◆ Work instructions: Search string "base": state how many lines in the material below contain it, and nothing else.

◆ Entries supplied:
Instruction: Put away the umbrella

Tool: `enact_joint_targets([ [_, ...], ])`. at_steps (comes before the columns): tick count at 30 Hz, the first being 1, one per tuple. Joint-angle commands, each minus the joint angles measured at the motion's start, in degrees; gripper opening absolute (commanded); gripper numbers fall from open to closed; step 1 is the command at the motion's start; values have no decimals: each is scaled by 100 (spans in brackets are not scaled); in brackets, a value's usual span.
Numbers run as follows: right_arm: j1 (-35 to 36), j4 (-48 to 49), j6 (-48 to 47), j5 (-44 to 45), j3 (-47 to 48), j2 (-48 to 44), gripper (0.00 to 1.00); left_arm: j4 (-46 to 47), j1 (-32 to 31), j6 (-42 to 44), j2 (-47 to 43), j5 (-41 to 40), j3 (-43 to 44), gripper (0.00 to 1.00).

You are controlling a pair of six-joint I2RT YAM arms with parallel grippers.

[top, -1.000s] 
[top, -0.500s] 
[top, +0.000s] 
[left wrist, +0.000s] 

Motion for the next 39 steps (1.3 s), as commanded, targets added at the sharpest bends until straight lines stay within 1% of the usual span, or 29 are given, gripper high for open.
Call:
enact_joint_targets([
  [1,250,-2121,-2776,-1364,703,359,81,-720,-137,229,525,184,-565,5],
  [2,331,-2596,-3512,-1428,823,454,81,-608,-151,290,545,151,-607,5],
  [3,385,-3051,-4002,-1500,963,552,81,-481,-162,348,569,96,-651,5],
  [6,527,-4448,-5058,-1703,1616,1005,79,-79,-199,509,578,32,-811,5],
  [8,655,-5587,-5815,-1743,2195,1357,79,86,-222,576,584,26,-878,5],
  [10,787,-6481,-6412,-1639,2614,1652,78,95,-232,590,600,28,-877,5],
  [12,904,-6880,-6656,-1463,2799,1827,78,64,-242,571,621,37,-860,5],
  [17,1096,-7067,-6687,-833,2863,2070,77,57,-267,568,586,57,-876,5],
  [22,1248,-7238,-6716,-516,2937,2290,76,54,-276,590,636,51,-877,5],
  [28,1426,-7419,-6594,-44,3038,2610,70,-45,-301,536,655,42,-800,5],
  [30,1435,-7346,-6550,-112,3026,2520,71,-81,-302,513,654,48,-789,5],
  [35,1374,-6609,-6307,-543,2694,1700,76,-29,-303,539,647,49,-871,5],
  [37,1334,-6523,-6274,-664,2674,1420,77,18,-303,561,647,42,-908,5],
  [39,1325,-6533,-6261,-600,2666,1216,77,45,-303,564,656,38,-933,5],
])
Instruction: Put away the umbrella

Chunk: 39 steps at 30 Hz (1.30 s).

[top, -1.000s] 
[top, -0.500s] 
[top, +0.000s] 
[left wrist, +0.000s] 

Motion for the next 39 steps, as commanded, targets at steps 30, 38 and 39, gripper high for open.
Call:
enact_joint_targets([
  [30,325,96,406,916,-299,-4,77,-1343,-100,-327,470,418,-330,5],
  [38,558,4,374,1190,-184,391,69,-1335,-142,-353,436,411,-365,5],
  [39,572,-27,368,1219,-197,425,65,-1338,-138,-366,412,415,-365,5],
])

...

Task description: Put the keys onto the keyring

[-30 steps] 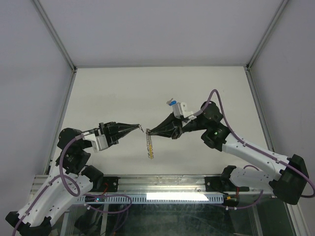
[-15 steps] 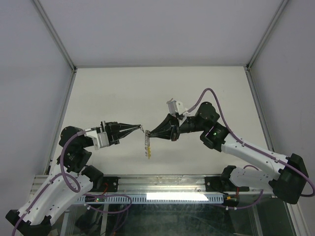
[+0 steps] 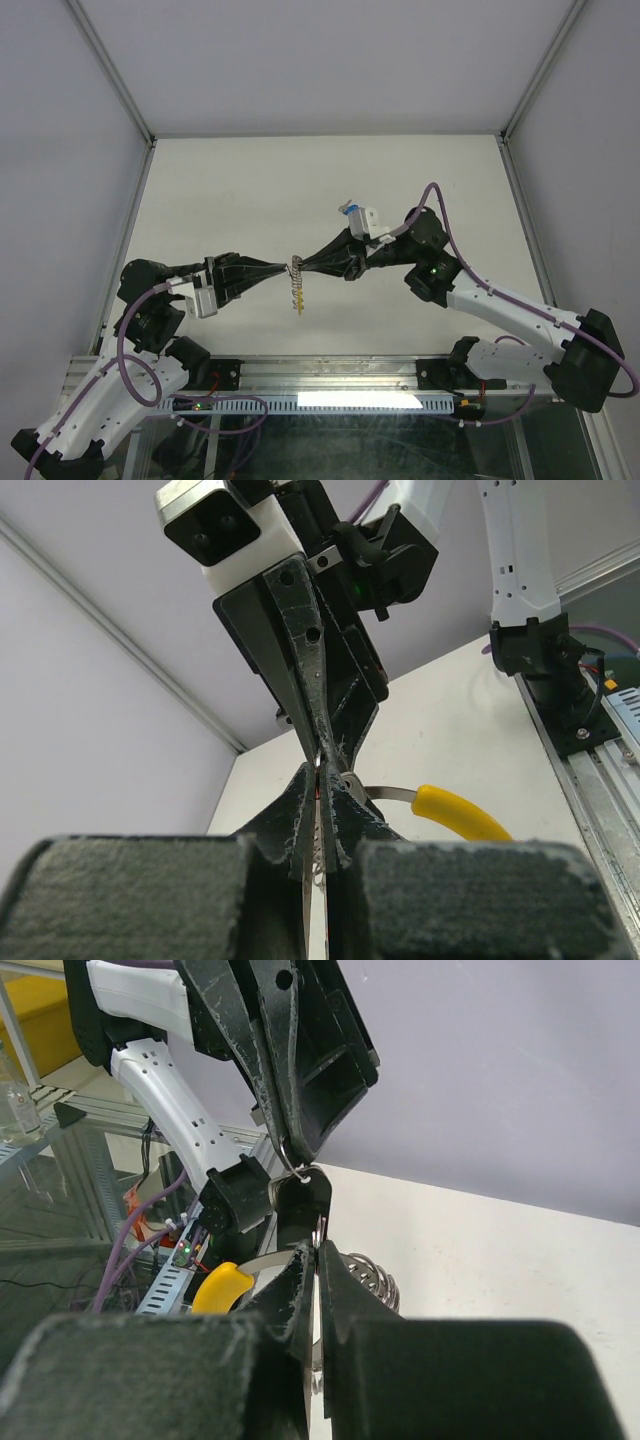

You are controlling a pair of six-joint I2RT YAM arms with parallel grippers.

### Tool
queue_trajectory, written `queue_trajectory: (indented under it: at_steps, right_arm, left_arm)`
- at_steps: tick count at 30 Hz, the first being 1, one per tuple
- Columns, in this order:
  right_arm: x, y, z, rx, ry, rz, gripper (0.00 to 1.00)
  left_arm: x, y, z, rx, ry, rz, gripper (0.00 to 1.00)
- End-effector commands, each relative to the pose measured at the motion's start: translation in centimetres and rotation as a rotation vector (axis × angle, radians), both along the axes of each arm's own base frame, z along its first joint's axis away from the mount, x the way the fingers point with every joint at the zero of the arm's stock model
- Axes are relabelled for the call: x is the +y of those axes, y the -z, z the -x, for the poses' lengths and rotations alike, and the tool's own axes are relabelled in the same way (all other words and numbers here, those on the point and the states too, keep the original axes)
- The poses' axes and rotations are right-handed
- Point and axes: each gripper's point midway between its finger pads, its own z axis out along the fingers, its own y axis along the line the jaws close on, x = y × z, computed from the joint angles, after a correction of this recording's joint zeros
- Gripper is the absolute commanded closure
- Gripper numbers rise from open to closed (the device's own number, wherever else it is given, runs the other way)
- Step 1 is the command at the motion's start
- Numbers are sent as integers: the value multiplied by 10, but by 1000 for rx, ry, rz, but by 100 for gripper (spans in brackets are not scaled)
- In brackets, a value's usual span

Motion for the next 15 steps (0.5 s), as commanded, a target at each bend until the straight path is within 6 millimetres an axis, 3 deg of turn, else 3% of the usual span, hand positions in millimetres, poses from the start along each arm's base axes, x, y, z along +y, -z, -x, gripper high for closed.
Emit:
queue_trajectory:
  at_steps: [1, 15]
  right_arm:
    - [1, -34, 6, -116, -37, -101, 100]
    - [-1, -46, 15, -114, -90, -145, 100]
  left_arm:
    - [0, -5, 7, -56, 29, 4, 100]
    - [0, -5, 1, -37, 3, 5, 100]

◆ Written answer: 2